Les entreprises visées ont vivement réagi, dénonçant un abus de pouvoir politique et une action sans fondement factuel ou juridique. Aussi, et contrairement aux cigarettiers, elles jouent la carte d’une industrie ayant longtemps soutenu le développement et le fonctionnement de l’économie faute de solution de remplacement.

Les poursuites d’investisseurs-actionnaires frappent désormais les pollueurs. ExxonMobil doit aujourd’hui en découdre avec la procureure générale de l’État de New York. Barbara D. Underwood évoque l’étiquette de « blue chips » accolée au géant pétrolier dans la liste des investissements de long terme de première qualité des actionnaires institutionnels, des compagnies d’assurance et des gestionnaires de portefeuille. Elle ajoute que le Fonds de retraite de l’État de New York, qui couvre plus d’un million d’employés et de bénéficiaires, et celui des enseignants de l’État, fort de plus de 425 000 membres, cumulent un engagement de plus de 1,5 milliard dans Exxon. Dans sa poursuite, elle allègue qu’Exxon trompe ses actionnaires en minimisant sciemment le risque financier auquel la réglementation liée au changement climatique l’expose.

L’entreprise poursuivie conteste ces accusations, qu’elle entend réfuter, et qualifie la poursuite de « sans fondement ».

Les entreprises énergétiques réévaluent régulièrement la valeur de leurs gisements selon l’évolution des cours. À la fin de 2016, alors que la valeur de référence du baril de pétrole oscillait autour des 50 $US, Exxon jonglait d’ailleurs avec une dépréciation d’actif touchant un cinquième de ses réserves totales. Le précédent procureur de l’État, Eric Schneiderman, s’est déjà intéressé aux pratiques comptables d’Exxon. Puis en août dernier, la Securities and Exchange Commission classait sans autre recours une enquête de deux ans sur les pratiques commerciales d’Exxon abordant l’impact financer des politiques publiques contre le réchauffement climatique sur ses activités, nous rappelle l’Agence France-Presse.

Pas que des ajustements

 

Mme Underwood n’aborde pas ces ajustements comptables et joue la carte de la fausse représentation, voire de la tromperie, et non de la malversation. Elle tentera plutôt de démontrer qu’Exxon affirme tenir compte des risques liés à un accroissement de la réglementation liée au changement climatique dans ses décisions d’affaires, mais que son enquête démontre le contraire. Cette enquête conclut à l’absence fréquente de conformité et constate qu’Exxon sous-estime, voire ignore intentionnellement et systématiquement ces risques, contrairement à ses représentations publiques.
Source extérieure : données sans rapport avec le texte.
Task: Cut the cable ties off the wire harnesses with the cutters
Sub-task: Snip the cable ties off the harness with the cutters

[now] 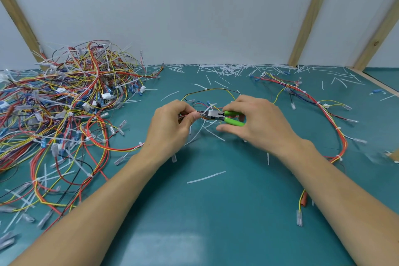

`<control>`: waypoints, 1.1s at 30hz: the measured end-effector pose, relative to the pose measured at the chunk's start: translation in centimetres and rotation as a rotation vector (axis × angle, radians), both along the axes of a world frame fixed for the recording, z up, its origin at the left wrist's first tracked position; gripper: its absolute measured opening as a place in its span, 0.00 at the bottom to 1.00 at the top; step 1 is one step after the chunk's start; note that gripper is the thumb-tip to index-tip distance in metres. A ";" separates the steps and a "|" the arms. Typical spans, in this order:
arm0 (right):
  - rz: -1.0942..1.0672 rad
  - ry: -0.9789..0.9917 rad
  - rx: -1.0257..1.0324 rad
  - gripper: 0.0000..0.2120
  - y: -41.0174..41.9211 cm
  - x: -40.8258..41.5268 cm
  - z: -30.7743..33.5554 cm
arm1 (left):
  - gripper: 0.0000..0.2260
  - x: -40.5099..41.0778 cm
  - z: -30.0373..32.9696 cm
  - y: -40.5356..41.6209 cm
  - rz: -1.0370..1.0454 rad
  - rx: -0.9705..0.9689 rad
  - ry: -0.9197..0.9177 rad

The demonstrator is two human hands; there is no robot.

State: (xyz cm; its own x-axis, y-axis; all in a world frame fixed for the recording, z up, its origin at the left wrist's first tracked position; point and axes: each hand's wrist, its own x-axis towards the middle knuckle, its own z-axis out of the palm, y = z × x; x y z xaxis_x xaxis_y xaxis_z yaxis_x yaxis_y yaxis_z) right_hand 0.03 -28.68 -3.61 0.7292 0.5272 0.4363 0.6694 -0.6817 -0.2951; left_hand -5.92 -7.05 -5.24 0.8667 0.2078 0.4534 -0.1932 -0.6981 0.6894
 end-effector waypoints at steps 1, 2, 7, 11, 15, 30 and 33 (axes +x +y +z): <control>0.001 0.001 0.000 0.19 0.0 0.0 0.0 | 0.04 0.1 -0.1 0.0 0.001 0.018 -0.001; 0.004 0.009 0.001 0.20 0.0 0.0 0.0 | 0.03 0.2 -0.2 0.1 0.001 0.035 -0.003; 0.023 0.111 -0.048 0.30 0.1 0.1 0.3 | 0.03 0.4 -0.7 0.3 0.004 0.078 -0.024; 0.012 0.205 -0.024 0.32 0.0 -0.1 0.2 | 0.03 0.4 -0.7 0.3 -0.014 0.108 -0.039; 0.004 0.216 -0.006 0.31 0.1 -0.3 0.4 | 0.03 0.3 -0.7 0.3 -0.024 0.124 -0.070; -0.016 0.238 0.033 0.32 0.2 -0.7 0.8 | 0.03 0.3 -0.9 0.3 -0.062 0.097 -0.132; -0.022 0.240 0.027 0.33 0.3 -0.7 0.7 | 0.03 0.4 -0.9 0.3 -0.067 0.093 -0.139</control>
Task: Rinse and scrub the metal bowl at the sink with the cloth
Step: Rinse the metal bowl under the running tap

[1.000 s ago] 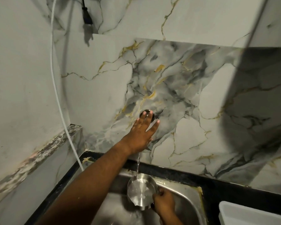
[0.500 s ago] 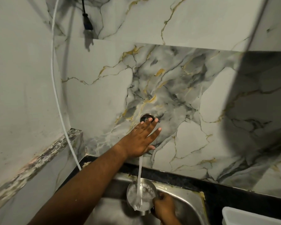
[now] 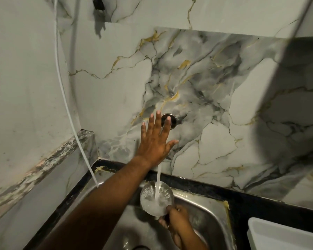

Dans son communiqué, la procureure donne l’exemple du projet Kearl dans les sables bitumineux albertains, où les coûts projetés reliés aux émissions de GES seraient sous-estimés de 94 %, soit l’équivalent de 11 milliards, dans les projections d’Exxon. À Cold Lake, la vie économique des réserves serait, cette fois, surestimée de 28 ans, ou de quelque 300 millions de barils équivalent pétrole, soutient-elle. Au total, pour 14 des sites d’Exxon en Alberta, les coûts associés aux dépenses en GES projetés seraient sous-estimés de 25 milliards sur la durée de vie des projets.

Cet exemple n’est pas sans rappeler l’avertissement lancé par Mark Carney au monde financier en octobre 2015. À titre de président du Conseil de stabilité financière, le gouverneur de la Banque d’Angleterre déclarait, lors d’une soirée organisée par la Lloyds de Londres, que l’impact financier des changements climatiques prendra au moins trois formes. Soit les dommages directs infligés aux infrastructures, aux populations et à l’économie par la recrudescence de catastrophes naturelles. Puis les cas de poursuites contre des entreprises, des gestionnaires de caisses de retraite ou des gouvernements pour ne pas avoir fait le maximum pour protéger leurs employés, investisseurs ou citoyens. Enfin, les coûts liés à l’inévitable transition vers une économie plus verte, les compagnies pétrolières, les gestionnaires de fonds et les investisseurs risquant de perdre beaucoup d’argent dans le processus.